Back home that evening, I did a bit of research, mostly involving googling the words “antique” and “buses” – and then, just for completeness, the words “au pair” and “custard” – but failed to turn up anything that I’m prepared to discuss here. I can only suppose it was one of those events aimed at people whose way of coping with modernity is to curl up with a copy of the Ian Allen 2008 Handcart Handbook in which the very barrow we’re all going to hell in has been neatly ringed in green biro.
The thing is, wistful middle-aged men aside, I can’t help feeling that Routemasters – cramped, uncomfortable, unable to deal with any item of shopping larger than a small tub of yoghurt – are mourned mostly by people who’ve never actually used one, but who’d still like to see others using them. People who’d employ the word iconic and not expect anyone who didn’t have the contents of a hastily downed can of lukewarm Fosters Export in their stomach to vomit over their shoes when they did so. Not, in short, people who’ve ever waited in the rain on Kennington Road as 159 after 159, each replete with its full complement of five yes FIVE standing passengers – not to mention a grim-faced conductor standing arms-folded at his pole like a particularly grumpy exotic dancer who’s still sulking that all the nurse and policewoman uniforms had been taken – splashed by. Or who’ve ever floundered like a nervous toddler in an overfilled IKEA ball pit in order to secure exit over the laps, shoulders and bags of fellow passengers. Or who’ve ever ended up bruised on the pavement after some idiot exercised his or her right to step randomly from the back platform in front of any passing bikes. Though they almost certainly are the people who complain about old-style classic caffs closing, adamant that if they didn’t write letters to Time Out demanding that some poor sod should work 16 hours a day just so that they can occasionally slum it picturesquely and buy a mug of tea for 50p, then a valuable part of London’s classic social heritage – slums, rickets, low life expectancy – will be lost.

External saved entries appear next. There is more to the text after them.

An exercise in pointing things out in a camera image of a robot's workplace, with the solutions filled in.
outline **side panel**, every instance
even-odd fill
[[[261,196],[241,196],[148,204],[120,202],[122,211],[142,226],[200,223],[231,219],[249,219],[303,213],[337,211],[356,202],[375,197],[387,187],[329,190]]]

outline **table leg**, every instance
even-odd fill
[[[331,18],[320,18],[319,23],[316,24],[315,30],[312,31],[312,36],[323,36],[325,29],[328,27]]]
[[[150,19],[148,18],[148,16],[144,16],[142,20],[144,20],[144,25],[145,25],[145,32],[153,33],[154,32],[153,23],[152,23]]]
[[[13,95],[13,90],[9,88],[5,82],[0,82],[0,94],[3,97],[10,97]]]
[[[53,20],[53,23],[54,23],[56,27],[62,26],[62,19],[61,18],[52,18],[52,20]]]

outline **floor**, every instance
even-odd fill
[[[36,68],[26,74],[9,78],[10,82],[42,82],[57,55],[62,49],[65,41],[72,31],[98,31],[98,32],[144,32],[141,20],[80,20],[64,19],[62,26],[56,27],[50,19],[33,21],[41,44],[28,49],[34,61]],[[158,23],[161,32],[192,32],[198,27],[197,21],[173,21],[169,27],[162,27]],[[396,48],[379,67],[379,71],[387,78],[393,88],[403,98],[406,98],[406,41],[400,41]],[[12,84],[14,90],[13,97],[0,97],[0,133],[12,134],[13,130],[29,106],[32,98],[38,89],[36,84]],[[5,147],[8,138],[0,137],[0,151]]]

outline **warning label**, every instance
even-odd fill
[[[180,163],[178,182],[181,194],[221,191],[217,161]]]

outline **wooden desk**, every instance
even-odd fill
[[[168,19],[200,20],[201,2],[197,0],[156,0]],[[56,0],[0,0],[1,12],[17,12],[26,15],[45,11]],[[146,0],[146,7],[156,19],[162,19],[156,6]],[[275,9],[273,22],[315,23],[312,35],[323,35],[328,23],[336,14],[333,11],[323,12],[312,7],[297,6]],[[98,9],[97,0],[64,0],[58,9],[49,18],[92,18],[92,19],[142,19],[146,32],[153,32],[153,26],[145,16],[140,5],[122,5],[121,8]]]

No, sorry, but in the bendy vs Routemaster argument, the only real problems with the bendies are that (a) they take up too much space, (b) the views are rubbish, (c) selfish people ride them for free (which was actually pretty easy on a Routemaster too, especially if it was busy and you kept your head down) and (d) the whole spontaneous combustion thing.
But, then, the whole spontaneous combustion thing has always been a bugger, as my Uncle Eric once commented, sadly eyeing the wisps of smoke that were starting to rise from his hips.